Hello,
I'm using an IoT rule to decode protobuf messages, and having trouble when this fails (e.g., the client has incorrectly packed data). I'm trying to set up an error action that deposits the error information to an S3 bucket, but I do not see any files created.
The smallest reproducible error I can make is this:
IoT Rule
{
"ruleArn": "arn:aws:iot:us-east-1:xxxxxxxx:rule/JMF_Test_Rule",
"rule": {
"ruleName": "JMF_Test_Rule",
"sql": "SELECT decode(*, \"base64\") as payload",
"description": "",
"createdAt": "2024-04-26T15:58:53-04:00",
"actions": [
{
"republish": {
"roleArn": "arn:aws:iam::xxxxxxx:role/service-role/jmf-test-role-for-republish",
"topic": "test/topic/here",
"qos": 0
}
}
],
"ruleDisabled": false,
"awsIotSqlVersion": "2016-03-23",
"errorAction": {
"s3": {
"roleArn": "arn:aws:iam::xxxxxxx:role/service-role/jmf-test-s3-error-role",
"bucketName": "test-bucket-name",
"key": "my-test-thing.err",
"cannedAcl": "bucket-owner-full-control"
}
}
}
}
Then, using the MQTT Test Client, I send any text message ("hello world!") to the topic $aws/rules/JMF_Test_Rule
(basic ingest). This fails, as I expect, because the incoming data is not valid base64. I know it fails because in CloudWatch I see this:
{
"timestamp": "2024-04-26 19:59:01.118",
"logLevel": "ERROR",
"traceId": "fcb72e63-3297-0556-2b0f-4031a809801c",
"accountId": "xxxxxxxxx",
"status": "Failure",
"eventType": "FunctionExecution",
"clientId": "iotconsole-79a92762-9ef6-4aba-add1-2be9272c9fbd",
"topicName": "$aws/rules/JMF_Test_Rule",
"ruleName": "JMF_Test_Rule",
"ruleAction": "Decode",
"resources": {},
"principalId": "ABCDEF",
"details": "Invalid parameters. Expected decode(*, $scheme, $[scheme parameters])"
}
{
"timestamp": "2024-04-26 19:59:01.122",
"logLevel": "ERROR",
"traceId": "fcb72e63-3297-0556-2b0f-4031a809801c",
"accountId": "xxxxxxxxx",
"status": "Failure",
"eventType": "RuleExecution",
"clientId": "iotconsole-79a92762-9ef6-4aba-add1-2be9272c9fbd",
"topicName": "$aws/rules/JMF_Test_Rule",
"ruleName": "JMF_Test_Rule",
"principalId": "ABCDEF",
"reason": "ExternFunctionException",
"details": "Function 'Decode' failed to execute for rule 'JMF_Test_Rule'. Invalid parameters. Expected decode(*, $scheme, $[scheme parameters])"
}
However, no files are created in the S3 bucket. I know that the error role has the proper permissions, because if I post valid base64 data, the rule will fail because jmf-test-role-for-republish
does not have permissions to publish to test/topic/here
, and then an error file is correctly created in the S3 bucket.

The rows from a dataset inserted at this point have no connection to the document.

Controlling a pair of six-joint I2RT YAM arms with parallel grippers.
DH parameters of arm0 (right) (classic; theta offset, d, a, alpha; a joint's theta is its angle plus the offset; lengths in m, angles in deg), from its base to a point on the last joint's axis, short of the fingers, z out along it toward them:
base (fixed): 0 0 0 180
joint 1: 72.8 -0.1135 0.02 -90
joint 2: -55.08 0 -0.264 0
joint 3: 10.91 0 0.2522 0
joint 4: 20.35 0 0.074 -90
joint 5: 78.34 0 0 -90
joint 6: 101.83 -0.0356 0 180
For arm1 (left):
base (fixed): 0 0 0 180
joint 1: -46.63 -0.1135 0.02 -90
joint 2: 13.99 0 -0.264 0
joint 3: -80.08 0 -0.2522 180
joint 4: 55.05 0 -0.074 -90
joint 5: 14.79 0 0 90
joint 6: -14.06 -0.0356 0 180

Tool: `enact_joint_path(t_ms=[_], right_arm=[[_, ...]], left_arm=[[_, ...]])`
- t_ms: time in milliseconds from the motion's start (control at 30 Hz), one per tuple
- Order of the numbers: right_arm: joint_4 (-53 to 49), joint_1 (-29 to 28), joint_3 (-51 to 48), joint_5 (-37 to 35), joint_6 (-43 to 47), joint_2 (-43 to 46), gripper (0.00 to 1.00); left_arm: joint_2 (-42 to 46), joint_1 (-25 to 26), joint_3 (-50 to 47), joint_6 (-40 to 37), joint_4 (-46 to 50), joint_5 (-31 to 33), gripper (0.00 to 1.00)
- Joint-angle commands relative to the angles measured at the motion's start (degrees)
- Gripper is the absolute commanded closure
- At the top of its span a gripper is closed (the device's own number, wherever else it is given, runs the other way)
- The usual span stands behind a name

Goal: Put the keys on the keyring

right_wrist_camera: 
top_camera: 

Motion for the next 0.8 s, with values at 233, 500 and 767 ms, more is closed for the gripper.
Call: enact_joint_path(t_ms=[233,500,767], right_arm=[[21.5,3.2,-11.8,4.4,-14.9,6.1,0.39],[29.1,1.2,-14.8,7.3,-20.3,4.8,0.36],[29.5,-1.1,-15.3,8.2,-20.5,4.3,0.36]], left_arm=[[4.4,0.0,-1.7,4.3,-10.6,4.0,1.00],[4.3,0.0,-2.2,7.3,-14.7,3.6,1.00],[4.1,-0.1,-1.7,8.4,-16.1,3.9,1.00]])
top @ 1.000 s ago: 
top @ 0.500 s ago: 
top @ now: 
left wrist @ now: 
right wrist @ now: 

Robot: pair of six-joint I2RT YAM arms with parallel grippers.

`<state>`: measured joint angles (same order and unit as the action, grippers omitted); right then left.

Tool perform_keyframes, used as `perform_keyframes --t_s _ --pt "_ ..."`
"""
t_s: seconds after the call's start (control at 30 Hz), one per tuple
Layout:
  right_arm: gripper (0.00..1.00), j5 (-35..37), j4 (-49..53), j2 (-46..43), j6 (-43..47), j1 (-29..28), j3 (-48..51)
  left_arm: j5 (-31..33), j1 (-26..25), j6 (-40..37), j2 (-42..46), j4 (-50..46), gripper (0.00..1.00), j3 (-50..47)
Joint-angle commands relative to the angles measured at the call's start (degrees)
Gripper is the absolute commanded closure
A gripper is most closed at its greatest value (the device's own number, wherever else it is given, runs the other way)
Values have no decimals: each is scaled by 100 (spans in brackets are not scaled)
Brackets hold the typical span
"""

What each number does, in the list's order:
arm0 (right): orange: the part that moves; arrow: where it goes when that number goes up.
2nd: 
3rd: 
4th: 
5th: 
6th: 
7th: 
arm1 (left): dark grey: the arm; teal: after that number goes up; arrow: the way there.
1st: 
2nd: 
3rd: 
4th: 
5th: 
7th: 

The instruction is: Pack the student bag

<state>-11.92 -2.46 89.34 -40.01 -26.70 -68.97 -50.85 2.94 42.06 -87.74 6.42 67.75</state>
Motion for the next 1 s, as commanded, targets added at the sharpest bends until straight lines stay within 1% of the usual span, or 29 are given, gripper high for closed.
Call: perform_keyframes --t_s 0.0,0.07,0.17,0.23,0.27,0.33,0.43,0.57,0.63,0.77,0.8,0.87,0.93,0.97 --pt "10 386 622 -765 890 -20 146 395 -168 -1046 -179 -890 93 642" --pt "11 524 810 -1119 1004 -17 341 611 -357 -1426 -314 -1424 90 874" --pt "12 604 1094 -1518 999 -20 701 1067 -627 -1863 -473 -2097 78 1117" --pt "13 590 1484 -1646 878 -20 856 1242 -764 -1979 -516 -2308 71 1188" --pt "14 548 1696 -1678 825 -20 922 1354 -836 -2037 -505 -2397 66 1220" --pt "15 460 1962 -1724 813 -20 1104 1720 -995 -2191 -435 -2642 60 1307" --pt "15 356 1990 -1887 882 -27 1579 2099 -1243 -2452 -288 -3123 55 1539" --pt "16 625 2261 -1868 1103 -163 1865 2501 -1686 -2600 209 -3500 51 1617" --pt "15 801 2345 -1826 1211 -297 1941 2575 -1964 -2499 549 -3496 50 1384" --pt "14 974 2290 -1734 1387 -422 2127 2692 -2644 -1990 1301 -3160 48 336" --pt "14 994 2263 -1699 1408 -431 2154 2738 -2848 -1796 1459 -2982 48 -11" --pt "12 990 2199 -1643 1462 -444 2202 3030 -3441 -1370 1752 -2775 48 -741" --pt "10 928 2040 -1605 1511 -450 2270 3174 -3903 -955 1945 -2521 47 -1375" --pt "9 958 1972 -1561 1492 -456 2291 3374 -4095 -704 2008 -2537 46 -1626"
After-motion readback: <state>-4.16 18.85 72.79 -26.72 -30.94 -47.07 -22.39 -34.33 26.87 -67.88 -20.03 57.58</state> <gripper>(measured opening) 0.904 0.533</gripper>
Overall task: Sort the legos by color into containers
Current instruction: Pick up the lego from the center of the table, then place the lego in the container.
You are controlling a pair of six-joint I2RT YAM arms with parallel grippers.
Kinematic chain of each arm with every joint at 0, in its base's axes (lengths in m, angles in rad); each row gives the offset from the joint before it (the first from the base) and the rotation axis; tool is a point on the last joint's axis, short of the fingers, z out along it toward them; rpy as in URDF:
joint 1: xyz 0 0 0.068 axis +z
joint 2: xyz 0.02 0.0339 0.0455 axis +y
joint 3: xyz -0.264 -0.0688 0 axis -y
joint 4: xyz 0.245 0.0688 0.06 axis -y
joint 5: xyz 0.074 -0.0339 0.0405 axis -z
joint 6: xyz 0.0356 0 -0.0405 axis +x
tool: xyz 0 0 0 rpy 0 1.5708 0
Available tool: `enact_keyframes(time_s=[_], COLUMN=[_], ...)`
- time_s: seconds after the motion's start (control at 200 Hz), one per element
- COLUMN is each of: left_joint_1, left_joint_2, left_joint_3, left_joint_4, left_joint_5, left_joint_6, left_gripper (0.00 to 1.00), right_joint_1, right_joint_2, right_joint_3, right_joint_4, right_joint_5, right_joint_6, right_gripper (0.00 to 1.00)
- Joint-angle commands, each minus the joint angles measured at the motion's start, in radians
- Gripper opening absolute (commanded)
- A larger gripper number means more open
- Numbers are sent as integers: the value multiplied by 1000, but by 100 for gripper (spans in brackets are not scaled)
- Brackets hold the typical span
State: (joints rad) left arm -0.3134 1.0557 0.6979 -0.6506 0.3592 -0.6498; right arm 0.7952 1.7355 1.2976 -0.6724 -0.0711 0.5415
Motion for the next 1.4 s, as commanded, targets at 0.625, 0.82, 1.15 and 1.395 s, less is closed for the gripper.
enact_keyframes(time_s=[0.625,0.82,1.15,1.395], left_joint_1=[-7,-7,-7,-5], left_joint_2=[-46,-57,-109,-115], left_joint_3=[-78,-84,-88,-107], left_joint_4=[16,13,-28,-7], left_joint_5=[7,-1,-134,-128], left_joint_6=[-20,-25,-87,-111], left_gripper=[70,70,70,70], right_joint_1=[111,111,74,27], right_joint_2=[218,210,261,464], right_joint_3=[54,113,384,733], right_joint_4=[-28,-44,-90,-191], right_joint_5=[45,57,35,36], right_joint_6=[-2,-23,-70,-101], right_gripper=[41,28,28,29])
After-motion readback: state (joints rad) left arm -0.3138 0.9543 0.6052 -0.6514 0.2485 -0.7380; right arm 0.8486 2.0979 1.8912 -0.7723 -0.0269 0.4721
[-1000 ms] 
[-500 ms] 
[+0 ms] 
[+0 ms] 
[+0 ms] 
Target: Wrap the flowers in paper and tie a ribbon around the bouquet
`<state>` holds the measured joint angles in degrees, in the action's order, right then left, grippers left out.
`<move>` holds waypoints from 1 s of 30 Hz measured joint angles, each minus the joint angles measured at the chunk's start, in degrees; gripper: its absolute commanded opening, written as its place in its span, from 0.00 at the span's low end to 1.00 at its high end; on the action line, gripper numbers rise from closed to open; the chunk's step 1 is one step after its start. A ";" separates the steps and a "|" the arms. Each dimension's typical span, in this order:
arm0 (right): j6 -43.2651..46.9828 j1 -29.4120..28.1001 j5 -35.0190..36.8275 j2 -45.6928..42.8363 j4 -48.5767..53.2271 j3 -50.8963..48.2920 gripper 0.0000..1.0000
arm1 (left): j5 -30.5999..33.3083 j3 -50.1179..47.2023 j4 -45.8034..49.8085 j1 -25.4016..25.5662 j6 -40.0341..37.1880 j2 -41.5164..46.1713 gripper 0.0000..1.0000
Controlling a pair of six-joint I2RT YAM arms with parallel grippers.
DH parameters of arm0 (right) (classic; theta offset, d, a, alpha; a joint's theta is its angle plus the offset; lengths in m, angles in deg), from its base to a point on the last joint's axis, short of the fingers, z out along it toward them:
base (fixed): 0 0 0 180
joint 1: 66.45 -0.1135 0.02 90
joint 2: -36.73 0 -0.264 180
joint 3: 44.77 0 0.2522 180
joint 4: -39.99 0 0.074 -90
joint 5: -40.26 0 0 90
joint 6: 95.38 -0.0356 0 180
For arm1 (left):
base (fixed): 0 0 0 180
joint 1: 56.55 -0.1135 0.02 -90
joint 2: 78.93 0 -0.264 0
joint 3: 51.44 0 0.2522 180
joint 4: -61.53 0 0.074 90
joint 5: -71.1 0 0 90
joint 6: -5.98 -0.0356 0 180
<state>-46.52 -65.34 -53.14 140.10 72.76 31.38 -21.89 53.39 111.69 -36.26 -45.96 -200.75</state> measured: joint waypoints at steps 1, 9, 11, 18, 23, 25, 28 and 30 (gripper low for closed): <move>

Am I doing something wrong on this?
Thank you,
Jonathan
That's disappointing! It would be very helpful to be able to catch these sorts of issues. I don't want to lose data - is my best option to decode the protobuf data within a lambda function directly, then, so I can handle errors and store data if it fails to decode? Or I guess add a rule action that stores all messages to S3, but that's wildly inefficient.
Hi. It's reasonably common to use Amazon Kinesis Data Firehose to save all incoming messages to S3, in a batched manner for efficiency: https://iotatlas.net/en/best_practices/aws/data_ingest/#save-ingested-data-to-durable-storage-before-processing and https://iotatlas.net/en/best_practices/aws/data_ingest/#cost_datalake. So you might do that to have all messages, including all faulty messages, saved for subsequent analysis and processing. And perhaps retain your existing rule for timely processing of good messages.